Frequently Asked Questions
How much does GLM-4.6 cost per million tokens?
GLM-4.6 pricing varies by provider and pricing type. Check the pricing table above for current rates across all providers offering this model.
What is GLM-4.6 best used for?
GLM-4.6 excels at efficient text processing tasks including chat applications, customer service automation, and workflows requiring tool calling capabilities.
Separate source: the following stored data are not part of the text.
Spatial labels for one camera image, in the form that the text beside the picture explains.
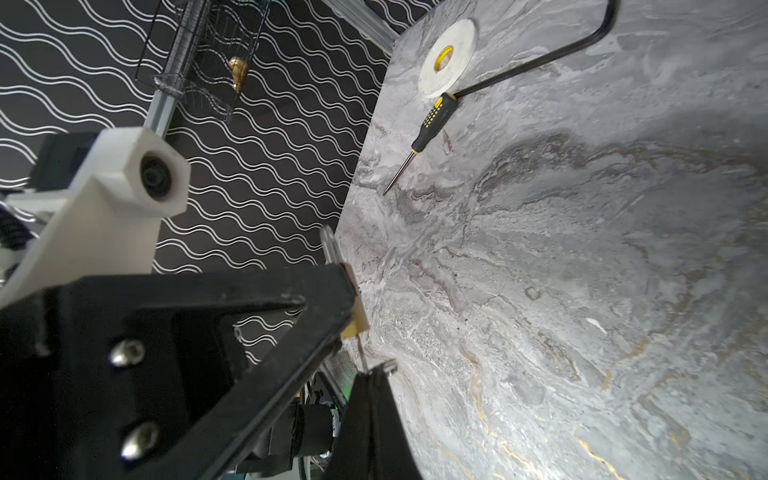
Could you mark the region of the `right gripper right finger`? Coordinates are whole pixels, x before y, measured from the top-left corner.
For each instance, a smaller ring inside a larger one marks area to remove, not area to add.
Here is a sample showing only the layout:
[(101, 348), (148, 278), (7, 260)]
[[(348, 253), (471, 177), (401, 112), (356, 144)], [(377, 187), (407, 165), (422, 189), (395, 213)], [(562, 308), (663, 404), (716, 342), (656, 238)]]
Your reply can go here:
[(384, 362), (370, 372), (371, 479), (421, 479), (389, 383), (395, 362)]

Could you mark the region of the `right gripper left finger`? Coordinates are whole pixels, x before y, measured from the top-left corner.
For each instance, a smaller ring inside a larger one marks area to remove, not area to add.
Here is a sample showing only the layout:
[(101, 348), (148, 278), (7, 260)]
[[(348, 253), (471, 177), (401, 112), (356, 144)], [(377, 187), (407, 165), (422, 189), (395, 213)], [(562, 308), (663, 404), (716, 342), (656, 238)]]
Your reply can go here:
[(373, 479), (373, 371), (355, 377), (324, 479)]

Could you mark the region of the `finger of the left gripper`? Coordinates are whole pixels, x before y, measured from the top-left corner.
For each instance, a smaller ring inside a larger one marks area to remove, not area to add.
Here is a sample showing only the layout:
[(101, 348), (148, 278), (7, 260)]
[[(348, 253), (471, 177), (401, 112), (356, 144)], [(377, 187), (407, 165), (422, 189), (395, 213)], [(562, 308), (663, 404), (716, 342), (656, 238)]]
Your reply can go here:
[(1, 311), (5, 479), (214, 479), (349, 324), (339, 264), (84, 277)]

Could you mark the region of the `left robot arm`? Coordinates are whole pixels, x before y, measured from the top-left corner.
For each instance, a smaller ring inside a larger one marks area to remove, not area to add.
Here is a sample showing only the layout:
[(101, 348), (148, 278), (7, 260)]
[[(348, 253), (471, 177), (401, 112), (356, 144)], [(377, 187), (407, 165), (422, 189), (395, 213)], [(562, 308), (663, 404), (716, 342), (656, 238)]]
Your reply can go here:
[(325, 449), (296, 397), (348, 325), (339, 264), (85, 277), (1, 310), (5, 479), (215, 479)]

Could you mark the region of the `black hex key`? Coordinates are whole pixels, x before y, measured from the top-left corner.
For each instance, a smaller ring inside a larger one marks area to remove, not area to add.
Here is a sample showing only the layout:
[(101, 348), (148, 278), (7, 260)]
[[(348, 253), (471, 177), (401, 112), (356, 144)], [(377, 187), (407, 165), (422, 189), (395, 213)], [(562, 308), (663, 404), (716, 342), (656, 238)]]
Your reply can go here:
[(485, 88), (496, 85), (502, 81), (509, 80), (517, 77), (531, 70), (543, 67), (549, 63), (559, 60), (563, 57), (585, 50), (588, 47), (596, 44), (603, 38), (605, 38), (615, 25), (617, 14), (619, 11), (619, 0), (608, 0), (605, 8), (605, 13), (599, 27), (591, 34), (571, 42), (563, 47), (560, 47), (554, 51), (541, 55), (533, 60), (517, 65), (504, 72), (498, 73), (492, 77), (489, 77), (483, 81), (470, 85), (462, 90), (459, 90), (454, 94), (456, 98), (463, 98), (472, 93), (476, 93)]

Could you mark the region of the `brass item in basket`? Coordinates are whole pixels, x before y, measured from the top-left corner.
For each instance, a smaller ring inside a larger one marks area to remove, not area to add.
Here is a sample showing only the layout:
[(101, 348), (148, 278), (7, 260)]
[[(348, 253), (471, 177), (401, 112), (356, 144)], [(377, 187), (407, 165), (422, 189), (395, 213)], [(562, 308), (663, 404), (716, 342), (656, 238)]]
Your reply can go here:
[(229, 59), (228, 67), (232, 76), (232, 88), (236, 93), (240, 93), (250, 69), (249, 63), (242, 57), (234, 56)]

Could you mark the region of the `yellow black screwdriver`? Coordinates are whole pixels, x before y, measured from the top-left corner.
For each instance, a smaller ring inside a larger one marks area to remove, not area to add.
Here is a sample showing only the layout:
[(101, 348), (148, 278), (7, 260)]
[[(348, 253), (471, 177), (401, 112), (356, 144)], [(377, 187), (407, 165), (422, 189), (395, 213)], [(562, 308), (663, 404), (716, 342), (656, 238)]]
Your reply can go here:
[(421, 123), (418, 135), (411, 144), (410, 153), (385, 188), (383, 192), (384, 195), (392, 190), (413, 159), (442, 131), (449, 119), (458, 109), (458, 105), (458, 99), (450, 93), (443, 93), (437, 99), (424, 121)]

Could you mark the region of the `white tape roll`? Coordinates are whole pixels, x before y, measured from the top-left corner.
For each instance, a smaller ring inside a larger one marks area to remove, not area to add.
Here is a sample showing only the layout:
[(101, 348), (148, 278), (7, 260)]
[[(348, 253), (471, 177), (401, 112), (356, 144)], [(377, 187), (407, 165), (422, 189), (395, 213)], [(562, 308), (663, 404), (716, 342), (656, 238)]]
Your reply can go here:
[(439, 97), (458, 82), (472, 60), (477, 36), (472, 19), (458, 20), (442, 33), (422, 64), (417, 82), (420, 95)]
Its lightweight design and 128K context window make it suitable for document processing and multi-turn conversations where performance efficiency is important.
Does GLM-4.6 support image inputs or multimodal capabilities?
No, GLM-4.6 is a text-only model that supports chat completions but does not process images or other multimodal inputs. It focuses on text generation with tool calling functionality for API integrations.